Multispecies Commons Walk

Contemplating ideas, potential meanings and practices for contemporary pilgrimage, we are envisioning a public pathway as part of the physical space at Foresta. This cultural pathway embedded into the landscape and strongly connected with local ecologies, will be a part of the educational and cultural activities at Foresta.

Such a walk will offer visitors to engage into contemplative journey, connecting to the local landscape and its inhabitants. Communication partners on the walk will also be several site-specific artefacts, artistic objects or micro-architectural structures, that symbolically embody Foresta’s ecological and regenerative philosophy, communicate meaning, and support a more playful approach to understanding some of the key ideas and practices we are working with and towards.

We envision an outdoor installation, as part of a publicly open pathway, that will be dedicated to the subjects of ecologies, planetary habitability and multispecies togetherness. Its intention is to support the change in how we relate to multispecies communities of life, to support movement from a more reductionist and anthropocentric view towards a more symbiotic and respectful togetherness. 

On this symbolic pilgrimage through a landscape of natural regeneration that bears the traces of human agricultural activity, we want the curated artistic and architectural impulses of the invited artists and architects as well as the natural impulses emanating from non-human actors ("nature") to blend strongly and sometimes perhaps even to become indistinguishable, thus stimulating visitors' heightened awareness and active imagination.

Context

In our curatorial work we address fundamental questions concerning the relationship between humans and the more-than-human world. Our starting point is related to de-centring of a human – that is a conscious questioning of worldviews that place humans at the centre of an ecosystem and treat other life forms as accessories or resources. Instead we seek ways to make multispecies living beings visible and tangible in all their diversity.

For us this is linked to reconnecting with what we call ‘the living’, to qualities that have been lost in many social contexts, such as wonder, respect, a sense of connectedness. Foresta Collective brings poetic and senses-based perspectives to this – through texts, learning formats and spaces for experience that open up new ways of perception and relation.

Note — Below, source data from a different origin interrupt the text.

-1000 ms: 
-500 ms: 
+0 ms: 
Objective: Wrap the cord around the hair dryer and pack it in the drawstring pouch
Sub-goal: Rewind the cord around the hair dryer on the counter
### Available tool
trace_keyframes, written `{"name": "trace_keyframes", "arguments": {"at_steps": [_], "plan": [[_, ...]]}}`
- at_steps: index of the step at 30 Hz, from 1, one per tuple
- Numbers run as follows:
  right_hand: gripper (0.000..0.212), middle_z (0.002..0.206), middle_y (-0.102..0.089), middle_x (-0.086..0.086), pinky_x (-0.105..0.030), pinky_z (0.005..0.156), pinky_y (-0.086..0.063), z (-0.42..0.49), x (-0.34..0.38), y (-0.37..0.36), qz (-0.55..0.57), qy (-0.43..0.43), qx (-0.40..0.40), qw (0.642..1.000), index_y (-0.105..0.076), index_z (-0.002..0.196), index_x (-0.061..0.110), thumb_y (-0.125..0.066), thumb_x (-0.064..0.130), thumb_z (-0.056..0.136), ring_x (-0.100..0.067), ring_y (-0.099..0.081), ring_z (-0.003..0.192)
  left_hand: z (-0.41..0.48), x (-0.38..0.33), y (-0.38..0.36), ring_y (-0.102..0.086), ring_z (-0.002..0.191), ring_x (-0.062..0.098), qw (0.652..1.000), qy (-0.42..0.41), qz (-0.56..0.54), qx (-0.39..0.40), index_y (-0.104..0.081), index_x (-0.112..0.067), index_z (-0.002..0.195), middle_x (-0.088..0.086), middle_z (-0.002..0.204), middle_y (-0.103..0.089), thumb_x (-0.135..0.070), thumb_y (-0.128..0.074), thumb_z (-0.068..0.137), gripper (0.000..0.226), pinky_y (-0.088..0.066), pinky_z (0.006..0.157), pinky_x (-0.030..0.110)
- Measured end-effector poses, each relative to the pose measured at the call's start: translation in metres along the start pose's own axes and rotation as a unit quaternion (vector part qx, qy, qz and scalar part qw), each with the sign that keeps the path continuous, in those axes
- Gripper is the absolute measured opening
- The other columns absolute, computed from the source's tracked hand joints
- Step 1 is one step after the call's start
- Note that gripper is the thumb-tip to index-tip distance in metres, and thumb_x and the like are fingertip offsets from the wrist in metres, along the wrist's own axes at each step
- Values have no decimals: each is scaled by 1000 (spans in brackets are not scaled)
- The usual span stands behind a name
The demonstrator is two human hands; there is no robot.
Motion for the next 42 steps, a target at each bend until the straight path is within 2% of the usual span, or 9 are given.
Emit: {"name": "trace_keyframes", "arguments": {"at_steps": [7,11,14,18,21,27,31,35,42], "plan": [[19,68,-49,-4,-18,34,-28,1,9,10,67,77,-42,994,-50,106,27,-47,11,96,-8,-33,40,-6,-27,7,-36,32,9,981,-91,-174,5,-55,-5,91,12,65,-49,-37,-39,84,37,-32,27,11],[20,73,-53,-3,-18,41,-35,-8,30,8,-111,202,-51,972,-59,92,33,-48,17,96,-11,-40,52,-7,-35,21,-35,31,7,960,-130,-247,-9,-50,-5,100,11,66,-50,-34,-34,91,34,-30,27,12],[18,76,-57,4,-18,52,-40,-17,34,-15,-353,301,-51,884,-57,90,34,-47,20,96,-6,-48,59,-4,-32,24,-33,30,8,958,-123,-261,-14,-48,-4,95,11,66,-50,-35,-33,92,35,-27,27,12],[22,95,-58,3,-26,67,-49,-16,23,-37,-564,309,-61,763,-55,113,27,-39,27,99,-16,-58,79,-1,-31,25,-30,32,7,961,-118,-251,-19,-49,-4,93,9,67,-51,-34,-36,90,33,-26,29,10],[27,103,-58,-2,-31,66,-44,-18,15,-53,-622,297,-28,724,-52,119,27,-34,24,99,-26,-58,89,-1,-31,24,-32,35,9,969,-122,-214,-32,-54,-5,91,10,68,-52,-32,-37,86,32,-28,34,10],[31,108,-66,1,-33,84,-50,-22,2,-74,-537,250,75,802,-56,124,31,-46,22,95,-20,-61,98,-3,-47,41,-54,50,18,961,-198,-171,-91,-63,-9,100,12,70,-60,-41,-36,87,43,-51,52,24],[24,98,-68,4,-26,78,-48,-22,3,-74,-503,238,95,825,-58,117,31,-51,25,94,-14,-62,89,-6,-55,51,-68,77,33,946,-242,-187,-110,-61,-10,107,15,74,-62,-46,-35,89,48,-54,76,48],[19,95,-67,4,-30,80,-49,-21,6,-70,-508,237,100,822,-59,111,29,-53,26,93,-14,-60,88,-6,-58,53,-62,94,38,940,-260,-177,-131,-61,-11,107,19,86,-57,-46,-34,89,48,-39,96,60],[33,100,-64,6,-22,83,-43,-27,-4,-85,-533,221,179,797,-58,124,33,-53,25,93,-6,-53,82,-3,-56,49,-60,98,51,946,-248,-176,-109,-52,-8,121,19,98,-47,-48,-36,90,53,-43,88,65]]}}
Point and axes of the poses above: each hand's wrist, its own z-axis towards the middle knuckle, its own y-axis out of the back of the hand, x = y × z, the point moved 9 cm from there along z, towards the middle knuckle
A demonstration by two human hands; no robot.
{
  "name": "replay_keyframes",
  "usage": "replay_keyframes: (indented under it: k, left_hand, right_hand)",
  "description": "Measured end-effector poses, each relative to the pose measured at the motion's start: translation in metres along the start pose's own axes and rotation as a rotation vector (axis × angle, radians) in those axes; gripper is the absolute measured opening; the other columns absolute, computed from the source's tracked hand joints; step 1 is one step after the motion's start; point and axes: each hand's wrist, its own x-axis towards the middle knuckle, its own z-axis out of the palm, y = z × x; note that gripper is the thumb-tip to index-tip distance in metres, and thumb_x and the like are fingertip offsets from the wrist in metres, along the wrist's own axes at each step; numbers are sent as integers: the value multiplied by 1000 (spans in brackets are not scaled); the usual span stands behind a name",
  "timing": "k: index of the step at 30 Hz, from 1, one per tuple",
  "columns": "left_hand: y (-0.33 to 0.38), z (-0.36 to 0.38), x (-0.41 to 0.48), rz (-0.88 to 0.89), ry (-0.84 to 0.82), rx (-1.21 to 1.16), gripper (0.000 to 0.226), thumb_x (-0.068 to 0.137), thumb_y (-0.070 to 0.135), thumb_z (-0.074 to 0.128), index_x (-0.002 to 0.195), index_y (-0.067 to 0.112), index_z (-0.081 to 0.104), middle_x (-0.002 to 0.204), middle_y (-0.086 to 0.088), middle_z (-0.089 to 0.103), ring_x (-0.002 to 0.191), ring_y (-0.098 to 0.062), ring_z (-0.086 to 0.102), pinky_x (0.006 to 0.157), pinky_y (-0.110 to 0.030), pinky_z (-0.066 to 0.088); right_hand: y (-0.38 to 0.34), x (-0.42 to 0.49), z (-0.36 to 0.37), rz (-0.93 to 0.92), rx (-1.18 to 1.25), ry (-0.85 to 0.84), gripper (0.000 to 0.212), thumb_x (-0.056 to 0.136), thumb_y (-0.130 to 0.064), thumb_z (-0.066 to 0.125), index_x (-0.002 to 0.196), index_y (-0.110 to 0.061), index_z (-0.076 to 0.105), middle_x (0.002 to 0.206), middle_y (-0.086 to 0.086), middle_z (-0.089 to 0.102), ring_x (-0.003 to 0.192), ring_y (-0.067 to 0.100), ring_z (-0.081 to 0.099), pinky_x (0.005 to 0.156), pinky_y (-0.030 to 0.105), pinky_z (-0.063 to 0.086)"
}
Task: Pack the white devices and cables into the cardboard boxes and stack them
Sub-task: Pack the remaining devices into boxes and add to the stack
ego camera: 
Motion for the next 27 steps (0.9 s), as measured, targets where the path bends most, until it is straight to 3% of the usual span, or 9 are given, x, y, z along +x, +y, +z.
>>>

We understand our practice as a practice of resonance. We are not concerned with representation, but rather with contact – with listening, contemplating, perceiving, experimenting with forms of attention rooted in sensitive awareness. Creation of spaces for experiencing multispecies relations is a central concern of our work. What might spaces or landscape installations look like in which the attentive and respectful coexistence between humans, animals, plants and other beings is not only theoretically conceived but is also experienced through multiple senses?